#### What the exercise asks:
Only the tail of the listing is wanted: the line containing "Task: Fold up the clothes" and all after it, repeated exactly, pictures omitted.

=== Section Start ===

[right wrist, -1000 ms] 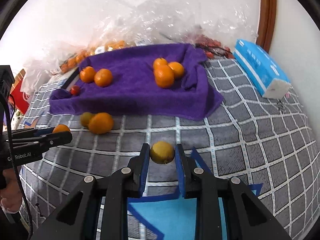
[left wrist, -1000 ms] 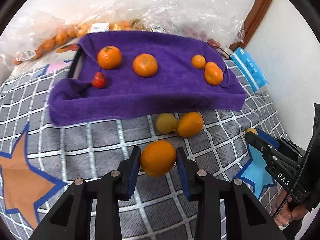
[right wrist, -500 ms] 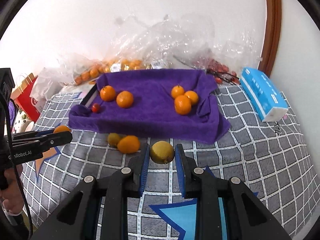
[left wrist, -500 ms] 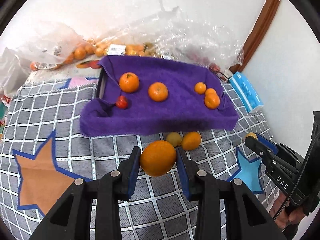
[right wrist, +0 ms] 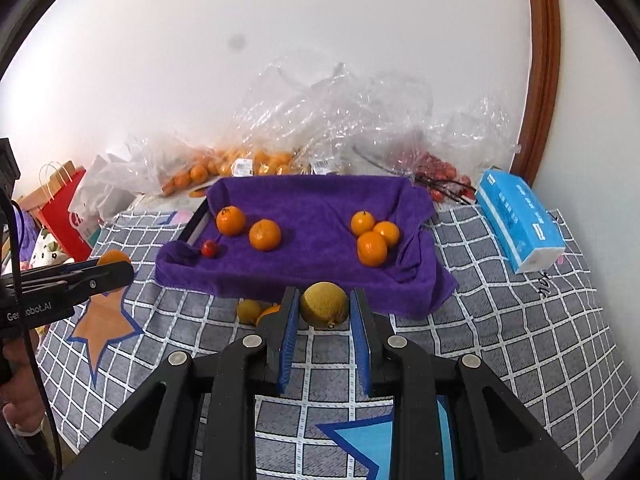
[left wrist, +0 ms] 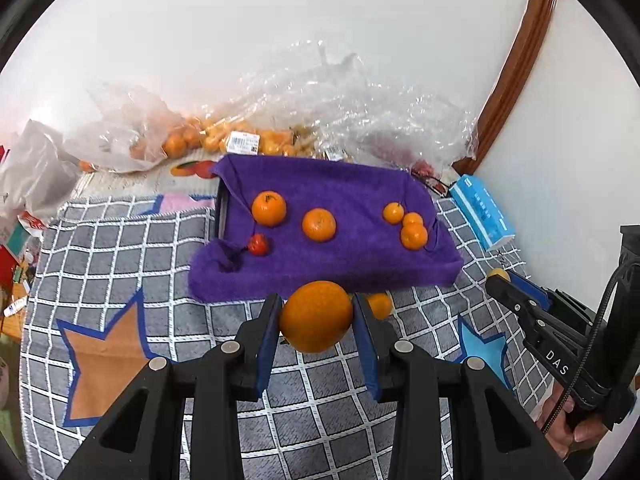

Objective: Organize fruits
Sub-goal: 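Carry the orange with the left gripper while the right carries the yellow-green fruit over the towel, then lower the orange onto the towel with the left gripper while the right lowers its fruit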

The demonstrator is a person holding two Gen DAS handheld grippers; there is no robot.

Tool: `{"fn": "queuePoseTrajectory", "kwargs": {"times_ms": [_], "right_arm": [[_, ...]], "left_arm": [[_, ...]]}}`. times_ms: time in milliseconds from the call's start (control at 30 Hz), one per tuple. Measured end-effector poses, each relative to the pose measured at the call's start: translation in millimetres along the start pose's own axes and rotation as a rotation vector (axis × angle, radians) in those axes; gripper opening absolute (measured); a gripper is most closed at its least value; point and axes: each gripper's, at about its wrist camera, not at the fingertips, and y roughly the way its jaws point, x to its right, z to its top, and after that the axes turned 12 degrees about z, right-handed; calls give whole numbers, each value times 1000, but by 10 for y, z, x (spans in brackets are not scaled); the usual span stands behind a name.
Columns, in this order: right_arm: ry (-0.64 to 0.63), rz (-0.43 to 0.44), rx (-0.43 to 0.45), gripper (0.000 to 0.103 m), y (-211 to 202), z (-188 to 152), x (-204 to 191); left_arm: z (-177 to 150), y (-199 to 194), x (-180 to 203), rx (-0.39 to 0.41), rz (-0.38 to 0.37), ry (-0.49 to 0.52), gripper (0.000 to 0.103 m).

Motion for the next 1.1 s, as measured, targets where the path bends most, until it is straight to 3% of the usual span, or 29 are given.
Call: {"fn": "queuePoseTrajectory", "kwargs": {"times_ms": [1100], "right_arm": [[-30, 0, 52, 26, -37, 410, -120]], "left_arm": [[340, -206, -220, 73, 11, -59, 34]]}}
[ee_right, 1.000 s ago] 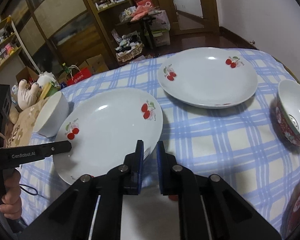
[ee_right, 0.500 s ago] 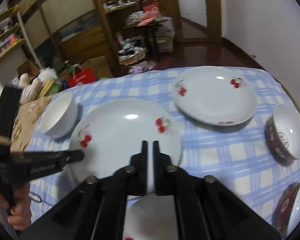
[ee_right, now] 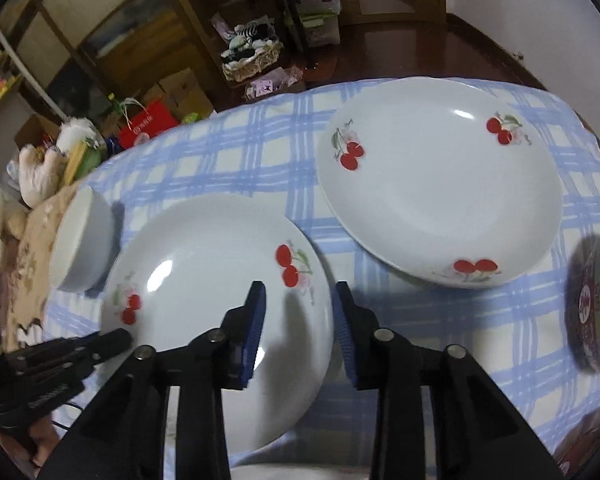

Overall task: Organize plates and bowls
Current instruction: 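Lift the second plate with the left tool toward the right tool's plate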

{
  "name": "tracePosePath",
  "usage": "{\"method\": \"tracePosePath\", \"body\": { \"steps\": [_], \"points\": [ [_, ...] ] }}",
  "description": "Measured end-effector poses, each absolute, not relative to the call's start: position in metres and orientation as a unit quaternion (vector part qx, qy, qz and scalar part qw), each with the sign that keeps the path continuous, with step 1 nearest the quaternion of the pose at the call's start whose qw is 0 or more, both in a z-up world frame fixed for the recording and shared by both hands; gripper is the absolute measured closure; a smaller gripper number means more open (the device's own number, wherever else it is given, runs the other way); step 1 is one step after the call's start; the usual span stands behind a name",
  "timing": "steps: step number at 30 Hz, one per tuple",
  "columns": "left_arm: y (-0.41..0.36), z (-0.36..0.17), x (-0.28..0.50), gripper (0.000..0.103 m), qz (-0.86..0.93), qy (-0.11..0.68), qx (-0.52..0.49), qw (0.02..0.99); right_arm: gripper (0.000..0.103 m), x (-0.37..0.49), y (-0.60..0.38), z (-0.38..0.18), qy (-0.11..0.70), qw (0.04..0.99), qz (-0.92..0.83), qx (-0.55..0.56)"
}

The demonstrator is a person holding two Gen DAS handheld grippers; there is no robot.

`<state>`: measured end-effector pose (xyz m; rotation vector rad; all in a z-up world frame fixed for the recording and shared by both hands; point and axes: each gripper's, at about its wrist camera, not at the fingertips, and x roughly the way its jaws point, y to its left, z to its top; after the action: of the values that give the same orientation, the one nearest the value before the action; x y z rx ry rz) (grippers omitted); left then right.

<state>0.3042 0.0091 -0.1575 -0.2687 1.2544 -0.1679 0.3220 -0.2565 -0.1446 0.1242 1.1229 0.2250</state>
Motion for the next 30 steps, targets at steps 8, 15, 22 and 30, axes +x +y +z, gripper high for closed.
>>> {"method": "tracePosePath", "body": {
  "steps": [8,15,22,30],
  "points": [
    [0.019,-0.15,0.303,0.091,-0.081,0.577,-0.157,0.798,0.098,0.314,-0.274,-0.151,0.539,0.831,0.108,0.08],
    [0.021,-0.149,0.302,0.091,-0.082,0.576,-0.153,0.799,0.098,0.307,-0.274,-0.155,0.539,0.83,0.11,0.085],
    [0.021,-0.156,0.304,0.091,-0.076,0.584,-0.154,0.793,0.094,0.311,-0.277,-0.162,0.56,0.81,0.128,0.12],
    [0.025,-0.146,0.302,0.091,-0.08,0.575,-0.168,0.797,0.096,0.302,-0.281,-0.151,0.54,0.819,0.131,0.141]
  ]
}}
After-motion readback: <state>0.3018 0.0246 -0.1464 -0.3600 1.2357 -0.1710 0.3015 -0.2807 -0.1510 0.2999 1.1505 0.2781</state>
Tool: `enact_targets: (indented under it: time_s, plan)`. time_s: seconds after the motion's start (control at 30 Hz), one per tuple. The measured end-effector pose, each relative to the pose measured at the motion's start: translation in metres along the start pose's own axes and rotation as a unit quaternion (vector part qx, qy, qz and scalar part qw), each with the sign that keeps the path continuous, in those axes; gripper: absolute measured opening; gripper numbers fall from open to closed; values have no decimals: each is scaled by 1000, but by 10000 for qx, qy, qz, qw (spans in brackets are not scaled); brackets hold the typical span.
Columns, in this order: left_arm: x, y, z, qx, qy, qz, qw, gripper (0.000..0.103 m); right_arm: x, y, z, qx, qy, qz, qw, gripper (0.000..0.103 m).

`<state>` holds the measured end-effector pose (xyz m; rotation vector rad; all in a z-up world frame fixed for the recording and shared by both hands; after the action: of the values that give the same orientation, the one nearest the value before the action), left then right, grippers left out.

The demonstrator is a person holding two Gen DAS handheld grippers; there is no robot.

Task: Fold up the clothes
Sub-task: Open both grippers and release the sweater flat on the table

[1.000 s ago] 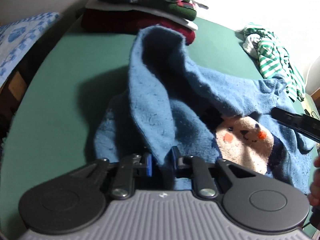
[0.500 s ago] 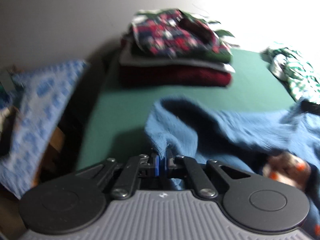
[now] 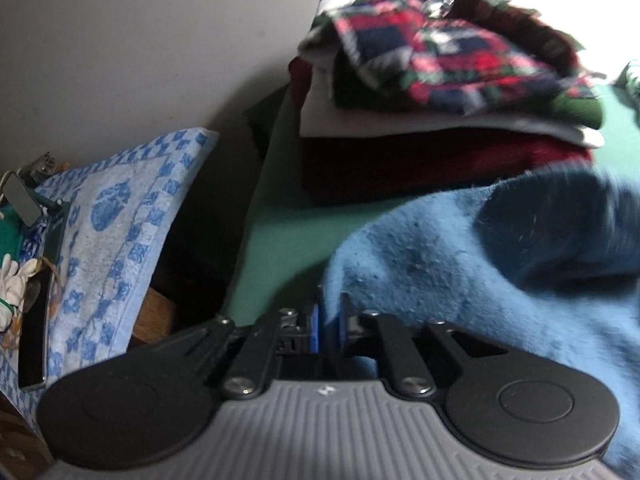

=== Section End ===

#### Response to the task:
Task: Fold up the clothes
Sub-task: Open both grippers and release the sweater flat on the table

[1.000 s ago] 
[0.500 s ago] 
[now] 

Nothing else remains in this exercise.